23 Nisan 2014 Çarşamba

Okuma notları 3

“Dün gece bir grup arkadaşımla TUIK’in malum mutluluk araştırmasını konuşuyoruz. “En iyisi buraları bırakıp Sinop’a gidip yerleşmek” dedim. Madem Türkiye’nin en mutlu insanları Sinop’ta yaşıyor.”

Koskoca medyada matematik bilen bir kişi de mi çıkmaz? Nasıl sazan gibi atlarlar?

İstatistiğin birinci sınıfında öğretirler, örneklem nüfusu ne kadar düşükse, ortalamadan sapma ihtimali o kadar yüksek olur. Üç defa zar atarsan, ortalamanın 4’ten yüksek (çok mutlu) ya da 2’den düşük (çok mutsuz) çıkması olasılığı yüksektir. Yüz defa zar atsan, çaresi yok, ortalama 3.5 gelecek. Aynı nedenle, nüfüsü büyük olan iller ister istemez Türkiye ortalamasına yakın sonuç verir. Küçük iller ise, manik depresifler gibi, kah bir uçta, kah öbür uçta görünür.

Nüfusu bir kişi olan bir ilde “mutlu musunuz” diye sorduğunu düşün. Sonuçta iki ihtimal var, ya yüzde yüz mutluluk ya yüzde yüz mutsuzluk çıkar. Habercilerde bunu haber sanır.

Daniel Kahneman’ın Thinking Fast and Slow diye muhteşem bir kitabı var, bu tür akıl tutulmalarını irdeleyen. Son yıllarda okuduğum en iyi kitaptı galiba. Tavsiye ederim. Mesela İsrail Hava Kuvvetleri’nde, ödüllendirilen pilotların performansının neden düştüğünü, cezalandırılanların performansının neden arttığı ya da zeki erkeklerin neden kendilerinden daha az zeki kadınlarla evlendiğini öğrenirsiniz, ağzınız açık alır.

*
“Eğer Erdoğan birinci ya da ikinci turda seçilirse hem başbakanlığı hem parti başkanlığı son bulacak (...) Gül de milletvekilliğinden önce Ak Parti genel başkanı seçilmeyi daha çok önemsiyor. Çünkü Erdoğan’dan sonra bileğinin hakkıyla seçilerek Ak Parti’nin başına geçecek....”

Peki ama siz Erdoğan’ın CB seçimini alacağına ihtimal veriyor musunuz? 43’ten 50’ye nasıl gidecek?
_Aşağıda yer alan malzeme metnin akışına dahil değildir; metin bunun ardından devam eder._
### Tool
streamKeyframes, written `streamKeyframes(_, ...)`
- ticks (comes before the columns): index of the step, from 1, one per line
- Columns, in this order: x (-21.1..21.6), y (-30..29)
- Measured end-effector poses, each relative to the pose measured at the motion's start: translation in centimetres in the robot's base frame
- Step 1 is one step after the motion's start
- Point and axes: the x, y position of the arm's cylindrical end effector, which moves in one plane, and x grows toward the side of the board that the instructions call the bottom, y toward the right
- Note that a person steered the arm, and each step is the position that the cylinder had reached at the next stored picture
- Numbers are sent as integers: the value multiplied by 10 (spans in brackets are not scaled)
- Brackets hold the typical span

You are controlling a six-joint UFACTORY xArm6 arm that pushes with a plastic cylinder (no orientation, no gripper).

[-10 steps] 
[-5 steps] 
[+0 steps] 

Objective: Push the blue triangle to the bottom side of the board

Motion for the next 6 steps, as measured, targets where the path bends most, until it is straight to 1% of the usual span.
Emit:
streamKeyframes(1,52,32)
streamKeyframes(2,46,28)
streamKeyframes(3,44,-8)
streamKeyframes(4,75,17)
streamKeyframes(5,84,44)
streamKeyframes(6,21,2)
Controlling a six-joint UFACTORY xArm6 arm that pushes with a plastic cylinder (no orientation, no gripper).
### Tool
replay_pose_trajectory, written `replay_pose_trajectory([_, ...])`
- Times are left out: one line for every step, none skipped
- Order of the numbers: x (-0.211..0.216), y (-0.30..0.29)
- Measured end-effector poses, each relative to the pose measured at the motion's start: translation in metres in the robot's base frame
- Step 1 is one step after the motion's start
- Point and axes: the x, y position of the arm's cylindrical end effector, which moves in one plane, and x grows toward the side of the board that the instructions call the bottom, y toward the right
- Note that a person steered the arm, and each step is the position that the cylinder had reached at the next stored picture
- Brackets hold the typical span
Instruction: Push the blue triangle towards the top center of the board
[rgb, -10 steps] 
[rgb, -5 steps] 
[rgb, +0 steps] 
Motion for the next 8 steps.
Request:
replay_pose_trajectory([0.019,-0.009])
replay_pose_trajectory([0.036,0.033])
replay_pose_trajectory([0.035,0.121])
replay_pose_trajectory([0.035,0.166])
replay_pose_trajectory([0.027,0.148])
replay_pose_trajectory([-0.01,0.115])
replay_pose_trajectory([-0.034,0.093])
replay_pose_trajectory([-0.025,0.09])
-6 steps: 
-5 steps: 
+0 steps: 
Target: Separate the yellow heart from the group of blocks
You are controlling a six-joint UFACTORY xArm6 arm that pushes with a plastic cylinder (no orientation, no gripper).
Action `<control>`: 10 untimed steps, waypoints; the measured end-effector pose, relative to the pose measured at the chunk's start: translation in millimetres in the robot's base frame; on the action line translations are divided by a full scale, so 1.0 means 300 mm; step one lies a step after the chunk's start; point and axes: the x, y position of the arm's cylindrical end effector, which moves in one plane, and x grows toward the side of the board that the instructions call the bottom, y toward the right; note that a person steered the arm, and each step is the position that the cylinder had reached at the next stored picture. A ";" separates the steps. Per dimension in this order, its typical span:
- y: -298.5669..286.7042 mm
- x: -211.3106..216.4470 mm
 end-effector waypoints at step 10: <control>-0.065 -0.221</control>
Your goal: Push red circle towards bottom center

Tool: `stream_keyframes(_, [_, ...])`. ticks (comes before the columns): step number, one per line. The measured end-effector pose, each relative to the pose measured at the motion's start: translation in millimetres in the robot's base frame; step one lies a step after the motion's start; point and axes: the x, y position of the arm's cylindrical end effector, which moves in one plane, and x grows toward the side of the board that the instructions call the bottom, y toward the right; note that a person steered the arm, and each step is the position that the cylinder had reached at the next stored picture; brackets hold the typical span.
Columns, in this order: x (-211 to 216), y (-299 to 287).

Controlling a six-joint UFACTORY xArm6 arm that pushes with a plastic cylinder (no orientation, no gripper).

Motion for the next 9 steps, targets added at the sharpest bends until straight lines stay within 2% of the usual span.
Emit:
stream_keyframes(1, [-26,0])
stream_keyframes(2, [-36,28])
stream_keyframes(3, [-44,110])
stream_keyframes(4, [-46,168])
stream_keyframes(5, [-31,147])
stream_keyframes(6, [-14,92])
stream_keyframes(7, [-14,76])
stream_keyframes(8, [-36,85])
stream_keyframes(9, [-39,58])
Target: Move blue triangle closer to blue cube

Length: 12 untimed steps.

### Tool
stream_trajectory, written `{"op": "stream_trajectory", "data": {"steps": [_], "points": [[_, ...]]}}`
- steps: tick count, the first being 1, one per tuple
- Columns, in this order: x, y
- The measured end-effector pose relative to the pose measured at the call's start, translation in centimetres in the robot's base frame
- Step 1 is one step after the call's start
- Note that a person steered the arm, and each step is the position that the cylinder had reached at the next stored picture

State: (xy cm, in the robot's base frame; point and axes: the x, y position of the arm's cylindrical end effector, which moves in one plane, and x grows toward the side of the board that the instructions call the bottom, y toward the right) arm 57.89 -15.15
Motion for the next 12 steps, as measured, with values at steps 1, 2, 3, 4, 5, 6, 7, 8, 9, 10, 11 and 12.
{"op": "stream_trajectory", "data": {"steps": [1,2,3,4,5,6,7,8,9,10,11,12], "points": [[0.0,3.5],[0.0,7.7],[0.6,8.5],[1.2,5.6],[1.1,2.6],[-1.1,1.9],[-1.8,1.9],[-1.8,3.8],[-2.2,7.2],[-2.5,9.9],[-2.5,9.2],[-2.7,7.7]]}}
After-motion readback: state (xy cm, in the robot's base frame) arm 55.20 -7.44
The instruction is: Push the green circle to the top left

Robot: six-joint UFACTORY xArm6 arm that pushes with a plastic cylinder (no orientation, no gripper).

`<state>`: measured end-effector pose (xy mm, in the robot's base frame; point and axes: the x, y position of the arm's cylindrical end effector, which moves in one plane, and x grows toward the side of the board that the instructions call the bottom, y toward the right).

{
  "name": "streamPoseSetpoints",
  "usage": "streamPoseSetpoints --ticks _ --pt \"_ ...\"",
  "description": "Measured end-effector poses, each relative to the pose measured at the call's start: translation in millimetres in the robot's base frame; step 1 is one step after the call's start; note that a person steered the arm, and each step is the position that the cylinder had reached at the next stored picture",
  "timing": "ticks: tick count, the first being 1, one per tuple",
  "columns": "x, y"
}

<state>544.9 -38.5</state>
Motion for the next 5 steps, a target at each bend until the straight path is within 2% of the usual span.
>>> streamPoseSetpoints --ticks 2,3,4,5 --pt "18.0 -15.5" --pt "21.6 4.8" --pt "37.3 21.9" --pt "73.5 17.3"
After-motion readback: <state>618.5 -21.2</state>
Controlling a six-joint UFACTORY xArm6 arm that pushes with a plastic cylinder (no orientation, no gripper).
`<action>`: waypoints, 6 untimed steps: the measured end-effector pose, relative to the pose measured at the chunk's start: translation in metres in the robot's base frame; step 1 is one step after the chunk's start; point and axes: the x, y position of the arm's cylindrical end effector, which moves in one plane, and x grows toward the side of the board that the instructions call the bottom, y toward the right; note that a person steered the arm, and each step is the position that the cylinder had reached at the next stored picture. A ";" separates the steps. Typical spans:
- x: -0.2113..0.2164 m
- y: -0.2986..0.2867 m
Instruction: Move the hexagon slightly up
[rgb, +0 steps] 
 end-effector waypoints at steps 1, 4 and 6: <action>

Son seçimde AKP’ye oy vermeyip de CB adayı Erdoğan’a oy verecek kaç kişi var?

*
Son okuduğum, eski ABD Dışişleri Bakanı Madeleine Albright’in anıları,580 sayfa.
    Bu tür biyografiler asla tam dürüst olamaz. Ama alabildiğince dürüst, güzel bir kitap. İnandırıcı bir portre çiziyor.
    Esas olay, 11 yaşında mülteci olarak geldiği ülkede zirvenin bir altına yükselmesi. Babası Çekoslavak bir entelektüel ve diplomat. Onu idolize etmiş, onun yolundan gitmiş. Başka bir ülkenin entelektüeli ve diplomatı olmuş. Kalbinde hep Çek kalmış. Ama yanı zamanda, su katılmamış Amerikalı. Başka bir ülke olsa o kadar kusursuz bağdaştıramazdı.
    Zbig Brzezinski hocası imiş. Benim de hocamdı. Ondan işittiğim hikayede aşağı yukarı aynıydı. Kadir-i mutlak bir dev değil; fırtınalarla dolu bir denizde kıt bilgi ve sınırlı imkanlarla rotayı tutturmaya çalışan, olağan insanlar.

*
Fernand Braudel, A History of Civilisations, ilk 1963’te yazmış (A Year in the Province adlı dünyalar şekeri kitabın yazarı Richard Mayne İngilizce’ye çevirmiş.)

100 sayfadan sonra kustum, bıraktım. Pek havalı teorik lafların altında, bomboş bir klişeler yığını.
Braudel’in Mediterranee’sini 32 yıl önce okumuş, ondan da bir tad alamamıştım.
Son 60 yılda Fransa’da okumaya değer bir kitap yazıldı mı, bilen var mı allahaşkına?